OpsLens

Federal Judge Who Found Police Department in Compliance with (Bogus) Consent Decree Could Change His Mind

Once again, the Seattle Police Department (SPD) finds itself ensnared in controversy. U.S. District Court Judge James Robart earlier last year found the SPD in compliance with a bogus federal consent decree. Yet’ he’s delaying the entire process. At the heart of the delay is the cops’ (already four-year-delayed) labor contract with the city and the pay raises they deserve. Why? Because he disagreed with a state arbiter’s decision to reinstate a terminated officer.

If not for political reasons, why else would this judge hold up an approved labor contract and a pay raise for some 1,300 cops over one decision about one officer made by a state arbiter during binding arbitration? The state had specifically placed the arbiter in the city-guild negotiations to make this decision. This is an arbiter who saw all the evidence and heard all the testimony. What judicial hubris and overreaction! For cops, the anti-cop sentiment leaks through.

According to The Seattle Times, the Seattle U.S. Attorney’s Office (DOJ) considers the officer’s reinstatement an “individual incident.” The SPD fired him for punching a handcuffed suspect after she kicked him in the face. The city of Seattle and U.S. attorney are urging Judge Robart “to find that the decision [to reinstate the officer] doesn’t conflict with a 2012 consent decree.” Isn’t this obvious?
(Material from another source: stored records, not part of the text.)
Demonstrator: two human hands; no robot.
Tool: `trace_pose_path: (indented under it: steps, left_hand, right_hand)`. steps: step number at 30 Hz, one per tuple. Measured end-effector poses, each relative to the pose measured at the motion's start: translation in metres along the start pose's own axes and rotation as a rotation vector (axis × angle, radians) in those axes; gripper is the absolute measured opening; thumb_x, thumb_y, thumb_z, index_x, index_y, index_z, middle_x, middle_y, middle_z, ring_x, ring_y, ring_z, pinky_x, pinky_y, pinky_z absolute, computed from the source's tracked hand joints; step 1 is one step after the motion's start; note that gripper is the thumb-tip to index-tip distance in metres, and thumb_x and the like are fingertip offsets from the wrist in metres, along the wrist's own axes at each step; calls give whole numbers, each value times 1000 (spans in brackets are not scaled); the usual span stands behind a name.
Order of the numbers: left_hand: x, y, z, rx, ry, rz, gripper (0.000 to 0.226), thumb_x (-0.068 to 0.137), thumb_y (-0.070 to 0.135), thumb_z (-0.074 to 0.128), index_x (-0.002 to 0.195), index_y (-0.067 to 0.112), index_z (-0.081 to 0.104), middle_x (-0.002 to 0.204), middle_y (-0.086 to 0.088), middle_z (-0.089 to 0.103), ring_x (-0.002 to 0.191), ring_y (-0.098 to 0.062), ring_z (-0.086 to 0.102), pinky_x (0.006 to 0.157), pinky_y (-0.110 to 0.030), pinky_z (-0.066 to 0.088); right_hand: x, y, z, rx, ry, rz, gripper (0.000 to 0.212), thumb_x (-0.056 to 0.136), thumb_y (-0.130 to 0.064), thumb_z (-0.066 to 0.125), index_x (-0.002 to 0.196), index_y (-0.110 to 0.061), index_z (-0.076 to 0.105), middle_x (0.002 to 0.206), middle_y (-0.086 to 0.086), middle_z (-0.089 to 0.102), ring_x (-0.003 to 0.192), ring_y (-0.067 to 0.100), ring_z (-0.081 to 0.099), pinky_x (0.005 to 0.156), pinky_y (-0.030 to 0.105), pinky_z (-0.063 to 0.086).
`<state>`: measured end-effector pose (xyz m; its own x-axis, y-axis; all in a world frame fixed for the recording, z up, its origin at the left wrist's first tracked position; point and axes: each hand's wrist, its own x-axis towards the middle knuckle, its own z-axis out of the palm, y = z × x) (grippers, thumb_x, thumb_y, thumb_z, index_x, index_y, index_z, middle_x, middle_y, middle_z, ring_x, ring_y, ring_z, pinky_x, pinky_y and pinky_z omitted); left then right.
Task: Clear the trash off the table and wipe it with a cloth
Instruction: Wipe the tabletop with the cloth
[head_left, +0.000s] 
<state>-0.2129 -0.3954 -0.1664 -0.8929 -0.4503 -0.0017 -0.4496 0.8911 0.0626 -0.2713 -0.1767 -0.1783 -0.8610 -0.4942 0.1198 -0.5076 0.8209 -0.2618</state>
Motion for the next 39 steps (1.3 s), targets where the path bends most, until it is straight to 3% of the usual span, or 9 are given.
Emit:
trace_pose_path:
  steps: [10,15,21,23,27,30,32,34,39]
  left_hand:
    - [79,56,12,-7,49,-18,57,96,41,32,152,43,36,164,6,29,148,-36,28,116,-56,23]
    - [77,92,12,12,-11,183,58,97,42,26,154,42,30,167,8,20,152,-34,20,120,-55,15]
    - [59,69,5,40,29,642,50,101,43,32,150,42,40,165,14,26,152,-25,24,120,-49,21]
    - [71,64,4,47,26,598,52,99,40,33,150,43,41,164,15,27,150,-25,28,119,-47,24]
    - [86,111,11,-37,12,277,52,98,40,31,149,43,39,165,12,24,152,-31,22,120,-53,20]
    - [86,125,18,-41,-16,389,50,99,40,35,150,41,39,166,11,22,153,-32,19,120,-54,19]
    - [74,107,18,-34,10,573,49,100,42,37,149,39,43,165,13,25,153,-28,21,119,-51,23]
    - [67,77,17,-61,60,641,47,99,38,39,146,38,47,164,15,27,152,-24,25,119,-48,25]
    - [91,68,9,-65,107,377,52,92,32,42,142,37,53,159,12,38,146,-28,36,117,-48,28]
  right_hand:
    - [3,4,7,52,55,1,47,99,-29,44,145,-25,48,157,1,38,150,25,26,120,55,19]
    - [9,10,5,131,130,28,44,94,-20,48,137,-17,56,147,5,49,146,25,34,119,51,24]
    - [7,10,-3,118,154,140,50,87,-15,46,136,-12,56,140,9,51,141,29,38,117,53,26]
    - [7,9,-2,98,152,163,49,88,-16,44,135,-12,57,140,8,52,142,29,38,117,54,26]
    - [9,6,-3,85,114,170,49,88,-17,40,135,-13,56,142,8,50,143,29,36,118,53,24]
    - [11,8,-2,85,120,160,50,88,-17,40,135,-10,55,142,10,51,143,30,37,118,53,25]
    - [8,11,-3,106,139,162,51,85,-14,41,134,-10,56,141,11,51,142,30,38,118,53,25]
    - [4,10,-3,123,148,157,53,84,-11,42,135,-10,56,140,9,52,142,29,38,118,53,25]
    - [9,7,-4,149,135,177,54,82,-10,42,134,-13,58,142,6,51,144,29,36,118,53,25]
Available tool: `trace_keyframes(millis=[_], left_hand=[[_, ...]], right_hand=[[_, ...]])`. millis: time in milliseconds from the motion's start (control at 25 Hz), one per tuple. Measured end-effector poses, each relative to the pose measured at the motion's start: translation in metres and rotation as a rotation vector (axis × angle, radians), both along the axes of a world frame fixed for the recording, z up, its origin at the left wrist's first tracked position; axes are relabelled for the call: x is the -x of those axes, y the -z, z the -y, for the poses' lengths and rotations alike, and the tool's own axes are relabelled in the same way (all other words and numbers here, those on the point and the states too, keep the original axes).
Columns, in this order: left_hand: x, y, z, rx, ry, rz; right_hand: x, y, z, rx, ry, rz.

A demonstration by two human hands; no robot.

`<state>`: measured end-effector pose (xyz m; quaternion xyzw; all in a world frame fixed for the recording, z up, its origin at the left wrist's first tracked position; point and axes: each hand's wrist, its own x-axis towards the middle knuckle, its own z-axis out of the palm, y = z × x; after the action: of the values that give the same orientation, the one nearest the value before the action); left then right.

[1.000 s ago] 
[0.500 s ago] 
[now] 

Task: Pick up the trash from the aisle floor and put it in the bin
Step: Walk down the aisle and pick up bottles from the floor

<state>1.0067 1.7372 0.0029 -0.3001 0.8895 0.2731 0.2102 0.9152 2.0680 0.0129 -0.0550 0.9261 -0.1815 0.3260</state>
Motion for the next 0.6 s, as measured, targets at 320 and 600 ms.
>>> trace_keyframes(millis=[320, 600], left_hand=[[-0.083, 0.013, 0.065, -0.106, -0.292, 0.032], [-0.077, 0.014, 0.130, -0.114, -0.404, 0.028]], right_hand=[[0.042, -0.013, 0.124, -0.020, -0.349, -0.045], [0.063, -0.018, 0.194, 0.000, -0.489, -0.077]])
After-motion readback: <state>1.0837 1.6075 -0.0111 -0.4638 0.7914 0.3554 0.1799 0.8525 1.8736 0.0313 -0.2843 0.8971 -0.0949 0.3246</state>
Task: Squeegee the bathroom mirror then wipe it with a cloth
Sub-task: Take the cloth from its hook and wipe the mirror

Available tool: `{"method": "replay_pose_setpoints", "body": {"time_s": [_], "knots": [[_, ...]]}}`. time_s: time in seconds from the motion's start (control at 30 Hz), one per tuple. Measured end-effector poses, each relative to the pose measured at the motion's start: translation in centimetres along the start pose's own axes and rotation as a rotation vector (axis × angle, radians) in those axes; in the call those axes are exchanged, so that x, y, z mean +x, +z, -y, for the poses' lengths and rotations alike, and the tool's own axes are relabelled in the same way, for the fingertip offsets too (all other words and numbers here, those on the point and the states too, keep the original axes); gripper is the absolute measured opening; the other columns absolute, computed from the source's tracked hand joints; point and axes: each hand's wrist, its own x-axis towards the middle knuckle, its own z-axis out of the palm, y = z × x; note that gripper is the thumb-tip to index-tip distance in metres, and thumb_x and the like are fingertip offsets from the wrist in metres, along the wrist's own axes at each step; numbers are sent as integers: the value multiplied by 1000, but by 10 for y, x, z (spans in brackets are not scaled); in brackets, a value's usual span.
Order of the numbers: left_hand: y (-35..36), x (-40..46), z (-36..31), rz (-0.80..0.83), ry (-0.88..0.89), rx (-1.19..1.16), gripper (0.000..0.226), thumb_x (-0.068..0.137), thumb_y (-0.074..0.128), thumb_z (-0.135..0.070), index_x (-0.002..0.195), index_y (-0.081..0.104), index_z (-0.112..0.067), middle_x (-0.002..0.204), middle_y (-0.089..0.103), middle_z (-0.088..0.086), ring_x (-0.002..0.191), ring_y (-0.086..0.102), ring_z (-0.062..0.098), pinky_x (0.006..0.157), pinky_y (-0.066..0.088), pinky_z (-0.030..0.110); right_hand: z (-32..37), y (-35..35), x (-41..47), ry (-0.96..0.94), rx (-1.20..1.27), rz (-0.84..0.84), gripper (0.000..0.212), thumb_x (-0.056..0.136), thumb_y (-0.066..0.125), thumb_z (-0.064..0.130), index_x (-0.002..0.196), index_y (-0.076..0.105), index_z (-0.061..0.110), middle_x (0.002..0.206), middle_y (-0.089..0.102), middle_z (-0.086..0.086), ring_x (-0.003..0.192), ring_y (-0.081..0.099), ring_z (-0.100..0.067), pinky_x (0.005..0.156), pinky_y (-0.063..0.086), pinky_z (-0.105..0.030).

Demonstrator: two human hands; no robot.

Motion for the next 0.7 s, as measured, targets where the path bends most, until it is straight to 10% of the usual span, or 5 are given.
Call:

Judge Robart using this single incident to continue to hold officers hostage to leftist politics is not surprising. When the cop-hunting DOJ firm of Obama, Holder, & Durkan came to town in 2011, they used erroneous “evidence” as a basis for investigating the SPD for a predetermined “pattern and practice” of use-of-force violations. In fact, they started their investigation based on a handful of high-profile incidents where all the officers except one were found to have acted properly. That officer was not criminally charged but was fired.

To show what cops are up against in Seattle, just the “news” story reporting this event tells us a lot. This was a “straight news” story. But the reporter begins his conclusion with, “Since the election of President Donald Trump, such efforts have dramatically slowed…” So far, so good. The federal government’s partisan attacks on cops should not only slow but also stop. But, unable to keep from editorializing, the reporter finished with, “… amid Justice Department hostility to police reform [emphasis added].”

A neat trick, eh? The reporter assumes that the need for “police reform” is legitimate and uncontroversial. And he convicts President Trump’s DOJ as being hostile to “police reforms.” He ignores there is a massive segment of the American population that doesn’t accept the assumption “police reforms” are necessary. This alone makes Obama-Holder-era consent decrees generally (and with the SPD, specifically) controversial and should be acknowledged as such in news reporting. Just because the left doesn’t like the way police work is done doesn’t mean it’s wrong or in need of “reform.”

This bogus consent decree, a vile vestige of the anti-cop Obama-Holder DOJ motivated by a clear leftist agenda, has done enough damage. After the better part of a decade, it’s time to stop the animosity toward the SPD that has so clearly damaged such a fine police department. If Seattle’s political anti-cop slather finally stops, the consent decree is lifted, and the cops get their well-deserved raises. Perhaps more officers might even stay with the department instead of fleeing for more hospitable communities.